Currently, Holtby and Seabird are waiting to hear from BC Parks regarding stage one of their application process. They are hoping to have a piece of the roadway removed from the park to allow timber to be moved from a proposed woodlot on First Nation land that is otherwise landlocked. The road travels through Sasquatch Park and connects to Rockwell Drive, a route Holtby said is the only way to access the area.
The first application is a simple one, he said, which allows BC Parks to decide if they will consider a more in-depth application for further study. Upon approval, the applicant would put together a more detailed plan.
“That's still where we're at, at this point,” Holtby said on Tuesday. He said they're planning for a public information session next week to meet with community members, hear their concerns and answer questions.
They've booked the Agassiz Agricultural Hall for Thursday, May 29, 4 p.m. to 8 p.m. for the session, and will be booking a room for a similar event in Chilliwack the following week.
“From all of that, we will gather more information and synthesize it and gather it up for the stage two application to the Parks branch,” he said.
Their application is not without controversy. Several members of the public have spoken out against the removal of the road from the park boundary, and a petition titled Help Save Sasquatch Provincial Park is making its way through the community.
Holtby said the plan's detractors don't believe parks should be “tampered with in any way.”

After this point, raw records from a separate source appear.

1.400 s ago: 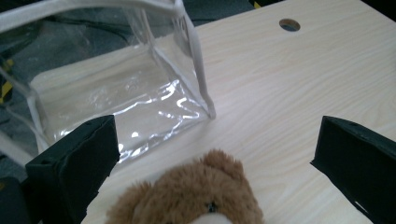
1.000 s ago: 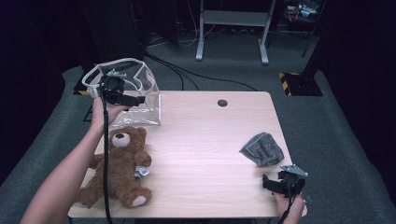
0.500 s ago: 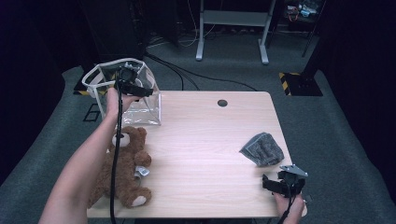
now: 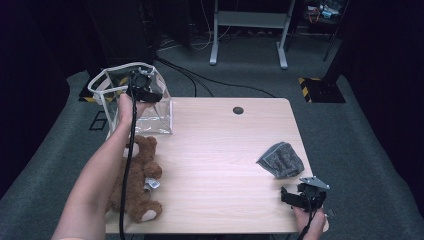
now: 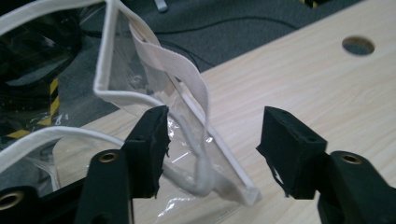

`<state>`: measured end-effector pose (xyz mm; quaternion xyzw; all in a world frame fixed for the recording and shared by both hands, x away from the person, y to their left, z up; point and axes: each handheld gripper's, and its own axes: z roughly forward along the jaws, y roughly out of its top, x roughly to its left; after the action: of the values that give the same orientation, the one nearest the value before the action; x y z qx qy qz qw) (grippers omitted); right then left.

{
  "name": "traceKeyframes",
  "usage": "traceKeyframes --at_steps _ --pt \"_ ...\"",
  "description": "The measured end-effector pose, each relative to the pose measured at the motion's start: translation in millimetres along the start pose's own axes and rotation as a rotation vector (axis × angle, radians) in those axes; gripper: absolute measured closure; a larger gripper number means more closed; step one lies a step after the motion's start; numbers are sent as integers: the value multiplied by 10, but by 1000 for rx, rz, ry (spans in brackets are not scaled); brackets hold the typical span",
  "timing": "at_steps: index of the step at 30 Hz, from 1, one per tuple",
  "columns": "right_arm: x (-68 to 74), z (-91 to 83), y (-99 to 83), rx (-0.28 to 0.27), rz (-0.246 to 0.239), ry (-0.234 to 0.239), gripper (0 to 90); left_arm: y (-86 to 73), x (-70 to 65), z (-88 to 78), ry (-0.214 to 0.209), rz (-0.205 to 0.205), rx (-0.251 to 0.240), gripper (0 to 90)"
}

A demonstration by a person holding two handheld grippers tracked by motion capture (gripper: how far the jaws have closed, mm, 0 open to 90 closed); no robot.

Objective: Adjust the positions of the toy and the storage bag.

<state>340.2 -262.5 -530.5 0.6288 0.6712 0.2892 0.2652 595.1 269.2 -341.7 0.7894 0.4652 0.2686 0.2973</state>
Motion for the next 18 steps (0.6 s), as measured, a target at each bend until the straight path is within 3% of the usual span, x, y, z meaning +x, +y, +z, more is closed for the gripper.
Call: traceKeyframes --at_steps 1,5,6,18 --pt "2 0 -1 1 2 0 8 -2 -10 9 -5 -3 3 478" --pt "-4 1 -1 -2 -6 2 11 1 -27 34 8 -8 4 782" --pt "-4 0 -1 -2 -6 2 12 -3 -19 40 -5 -18 0 808" --pt "-3 -1 -1 -2 -6 3 13 42 -103 78 -54 25 -28 845"
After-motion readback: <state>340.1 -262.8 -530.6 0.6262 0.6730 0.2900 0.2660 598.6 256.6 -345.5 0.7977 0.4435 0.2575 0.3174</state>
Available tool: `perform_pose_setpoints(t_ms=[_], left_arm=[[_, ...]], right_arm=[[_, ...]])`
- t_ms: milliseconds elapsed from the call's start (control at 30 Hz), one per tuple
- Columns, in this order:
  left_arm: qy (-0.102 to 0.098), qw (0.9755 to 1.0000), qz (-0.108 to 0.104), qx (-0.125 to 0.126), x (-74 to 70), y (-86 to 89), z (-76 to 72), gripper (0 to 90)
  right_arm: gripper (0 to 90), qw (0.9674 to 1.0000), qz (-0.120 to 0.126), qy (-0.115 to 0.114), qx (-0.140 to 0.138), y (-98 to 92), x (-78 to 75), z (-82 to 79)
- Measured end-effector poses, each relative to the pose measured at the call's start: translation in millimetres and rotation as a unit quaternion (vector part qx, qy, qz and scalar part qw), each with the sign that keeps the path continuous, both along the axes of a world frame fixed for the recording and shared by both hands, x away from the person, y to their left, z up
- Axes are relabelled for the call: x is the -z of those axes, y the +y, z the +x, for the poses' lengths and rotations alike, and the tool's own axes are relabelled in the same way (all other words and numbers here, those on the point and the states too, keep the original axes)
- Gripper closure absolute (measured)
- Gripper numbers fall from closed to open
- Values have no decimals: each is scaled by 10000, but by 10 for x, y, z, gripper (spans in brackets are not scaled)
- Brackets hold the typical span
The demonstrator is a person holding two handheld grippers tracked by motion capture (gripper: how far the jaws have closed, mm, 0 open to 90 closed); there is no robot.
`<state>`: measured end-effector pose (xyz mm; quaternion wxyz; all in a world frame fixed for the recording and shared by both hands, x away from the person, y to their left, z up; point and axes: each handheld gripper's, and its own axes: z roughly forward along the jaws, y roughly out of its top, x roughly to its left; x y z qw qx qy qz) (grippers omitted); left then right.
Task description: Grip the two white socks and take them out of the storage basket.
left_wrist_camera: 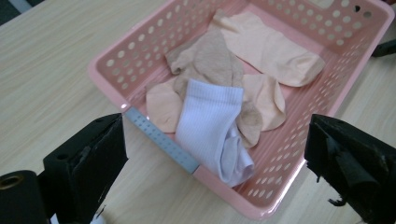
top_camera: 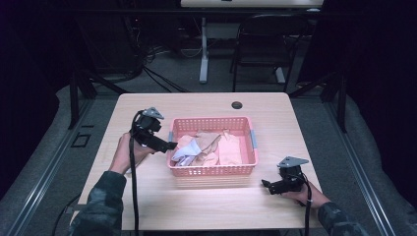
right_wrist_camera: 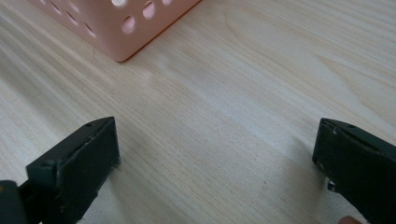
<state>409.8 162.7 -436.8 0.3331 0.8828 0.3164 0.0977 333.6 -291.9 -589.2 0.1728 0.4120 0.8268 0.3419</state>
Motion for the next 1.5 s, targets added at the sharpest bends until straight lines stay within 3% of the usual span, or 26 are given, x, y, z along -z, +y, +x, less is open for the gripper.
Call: perform_pose_setpoints(t_ms=[333, 433, 467, 567, 1000, 1200, 1267, 1500], left_arm=[[234, 9991, 231, 282, 201, -258, 80, 153], [301, 9983, 321, 389, 279, -329, 93, 199], [389, 9975, 406, 417, 332, -365, 101, 265], [489, 9964, 535, 444, 418, -404, 116, 288], [665, 9935, 852, 365, 626, -437, 156, 426], [694, 9919, 1005, 361, 673, -449, 155, 544], [712, 9901, 1167, 329, 700, -461, 150, 586], [756, 9896, 1198, 239, 719, -451, 153, 728]], right_arm=[[0, 10000, 6, 5, -2, 1, 0, 0], [0, 10000, 7, 3, -2, 1, 0, 0], [0, 10000, 4, 5, 0, 1, 0, 0], [0, 10000, 4, 4, -1, 0, 0, 0], [0, 10000, 8, 3, -1, 1, 0, 0], [0, 10000, -1, 5, -1, 0, -1, 0], [0, 10000, 7, 3, -1, 1, 0, 0], [0, 10000, 3, 8, -6, 0, 0, 0]])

The petition says Sasquatch is "under threat" from the boundary adjustment application, and that an adjustment will "violate the principals that parks should be safe from development," and impede access to and enjoyment of the park. The petition, circulated by local resident John Coles, suggests that Seabird and Holtby find alternatives for logging trucks.
Holtby said there are no other routes, and they will continue to seek approval for the boundary adjustment.

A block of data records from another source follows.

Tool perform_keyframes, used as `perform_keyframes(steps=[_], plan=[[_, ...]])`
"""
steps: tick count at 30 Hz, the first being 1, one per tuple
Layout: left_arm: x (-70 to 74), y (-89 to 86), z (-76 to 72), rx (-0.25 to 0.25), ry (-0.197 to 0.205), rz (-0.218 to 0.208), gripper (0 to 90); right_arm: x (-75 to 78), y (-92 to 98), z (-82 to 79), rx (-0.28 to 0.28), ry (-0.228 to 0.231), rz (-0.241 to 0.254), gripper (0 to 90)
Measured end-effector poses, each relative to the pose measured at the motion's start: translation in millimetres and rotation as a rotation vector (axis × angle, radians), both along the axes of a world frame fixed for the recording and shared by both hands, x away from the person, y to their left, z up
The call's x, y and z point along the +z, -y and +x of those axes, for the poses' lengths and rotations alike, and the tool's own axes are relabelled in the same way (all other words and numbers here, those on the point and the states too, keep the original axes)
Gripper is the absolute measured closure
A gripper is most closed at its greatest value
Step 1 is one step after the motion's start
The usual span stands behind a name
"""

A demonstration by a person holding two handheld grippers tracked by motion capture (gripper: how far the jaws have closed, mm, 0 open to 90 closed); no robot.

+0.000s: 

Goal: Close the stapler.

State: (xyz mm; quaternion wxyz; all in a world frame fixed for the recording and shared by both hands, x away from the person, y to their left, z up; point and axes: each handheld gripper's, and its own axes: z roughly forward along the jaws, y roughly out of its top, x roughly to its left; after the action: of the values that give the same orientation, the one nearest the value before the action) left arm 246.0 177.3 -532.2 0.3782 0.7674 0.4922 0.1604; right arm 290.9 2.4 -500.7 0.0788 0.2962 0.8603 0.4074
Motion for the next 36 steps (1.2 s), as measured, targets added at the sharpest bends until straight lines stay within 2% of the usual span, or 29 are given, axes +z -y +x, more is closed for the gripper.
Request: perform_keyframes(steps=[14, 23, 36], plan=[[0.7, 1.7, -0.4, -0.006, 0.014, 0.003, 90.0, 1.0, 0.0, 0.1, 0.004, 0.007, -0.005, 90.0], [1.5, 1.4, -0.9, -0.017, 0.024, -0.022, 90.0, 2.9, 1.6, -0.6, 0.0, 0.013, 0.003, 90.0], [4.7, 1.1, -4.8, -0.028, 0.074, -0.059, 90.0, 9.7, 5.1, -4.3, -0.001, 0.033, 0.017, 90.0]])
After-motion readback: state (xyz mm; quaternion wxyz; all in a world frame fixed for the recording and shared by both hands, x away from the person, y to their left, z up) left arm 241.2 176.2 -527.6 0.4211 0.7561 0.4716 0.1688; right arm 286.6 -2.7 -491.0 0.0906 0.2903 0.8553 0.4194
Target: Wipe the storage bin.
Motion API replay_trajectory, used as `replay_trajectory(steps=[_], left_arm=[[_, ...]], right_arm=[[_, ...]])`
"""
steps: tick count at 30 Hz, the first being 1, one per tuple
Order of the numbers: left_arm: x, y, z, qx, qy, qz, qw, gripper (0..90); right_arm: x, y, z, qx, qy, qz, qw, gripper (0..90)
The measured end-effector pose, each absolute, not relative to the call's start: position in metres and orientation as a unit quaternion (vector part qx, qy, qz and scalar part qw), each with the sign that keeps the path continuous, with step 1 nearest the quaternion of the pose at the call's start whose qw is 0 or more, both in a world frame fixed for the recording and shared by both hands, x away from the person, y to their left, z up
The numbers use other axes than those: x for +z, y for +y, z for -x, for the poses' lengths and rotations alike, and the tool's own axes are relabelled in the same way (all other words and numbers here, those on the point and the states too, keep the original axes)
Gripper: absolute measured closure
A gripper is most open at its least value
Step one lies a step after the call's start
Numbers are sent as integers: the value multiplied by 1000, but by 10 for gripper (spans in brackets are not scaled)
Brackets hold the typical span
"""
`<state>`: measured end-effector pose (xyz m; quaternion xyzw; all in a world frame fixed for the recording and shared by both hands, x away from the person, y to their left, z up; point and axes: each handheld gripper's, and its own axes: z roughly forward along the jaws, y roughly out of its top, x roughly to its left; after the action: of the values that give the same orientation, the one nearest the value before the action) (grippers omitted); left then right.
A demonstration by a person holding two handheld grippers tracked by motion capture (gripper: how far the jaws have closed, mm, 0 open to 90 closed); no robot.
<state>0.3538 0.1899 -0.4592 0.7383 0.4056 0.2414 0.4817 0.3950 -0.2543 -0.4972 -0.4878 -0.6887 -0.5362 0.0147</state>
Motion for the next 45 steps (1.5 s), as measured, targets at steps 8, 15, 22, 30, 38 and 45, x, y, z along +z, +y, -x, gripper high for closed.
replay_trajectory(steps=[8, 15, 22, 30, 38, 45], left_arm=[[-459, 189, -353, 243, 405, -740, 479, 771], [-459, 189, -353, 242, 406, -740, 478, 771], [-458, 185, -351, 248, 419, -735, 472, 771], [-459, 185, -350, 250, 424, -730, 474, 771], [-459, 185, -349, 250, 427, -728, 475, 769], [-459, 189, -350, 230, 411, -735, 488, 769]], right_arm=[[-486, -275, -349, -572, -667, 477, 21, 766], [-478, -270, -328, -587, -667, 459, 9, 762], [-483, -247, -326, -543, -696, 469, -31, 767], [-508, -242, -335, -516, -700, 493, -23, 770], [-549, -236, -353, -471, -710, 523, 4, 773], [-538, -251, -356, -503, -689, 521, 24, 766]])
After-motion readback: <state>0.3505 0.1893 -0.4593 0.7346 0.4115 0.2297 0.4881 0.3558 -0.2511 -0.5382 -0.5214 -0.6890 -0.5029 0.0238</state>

“The government has created a means to have a boundary amendment to use parks, and in this case, it's just for access on an existing road,” he said. “They (Seabird) just want to drive down the road, which was a logging road by the way, originally.”
Seabird wants access to their land and the ability to remove timber from their woodlot. Holtby said there is no other access to the area, and helicopter logging is not feasible due to the close proximity of hydro lines, roadways, the communities and parks.
“The cut would be very minimal, a woodlot has a very small cut,” he added. There is no end date for the logging activity, he said, as a woodlot would be selectively harvested over a period of time.
And while the logging activity wouldn't employ a large number of people, it would give the Seabird Island band a chance to train people in forestry.
“It's not the case of employing a lot of people, but for them it's a good source of revenue and it's an opportunity to work with their youth and some training on how to work in the industry,” he said.
At a presentation to Harrison council last year, Holtby also stated that if the road were to be removed from the park, any licensee would be able to transport logs down the road.
He said they received "a blitz" of letters from residents following that presentation, but that it's quieted down recently.
"We had all kinds of emails and not many that were in favour of the plan, but that's to be expected," he said.
The Observer has contacted the Ministry of Environment for comment on the application process, and is awaiting a response.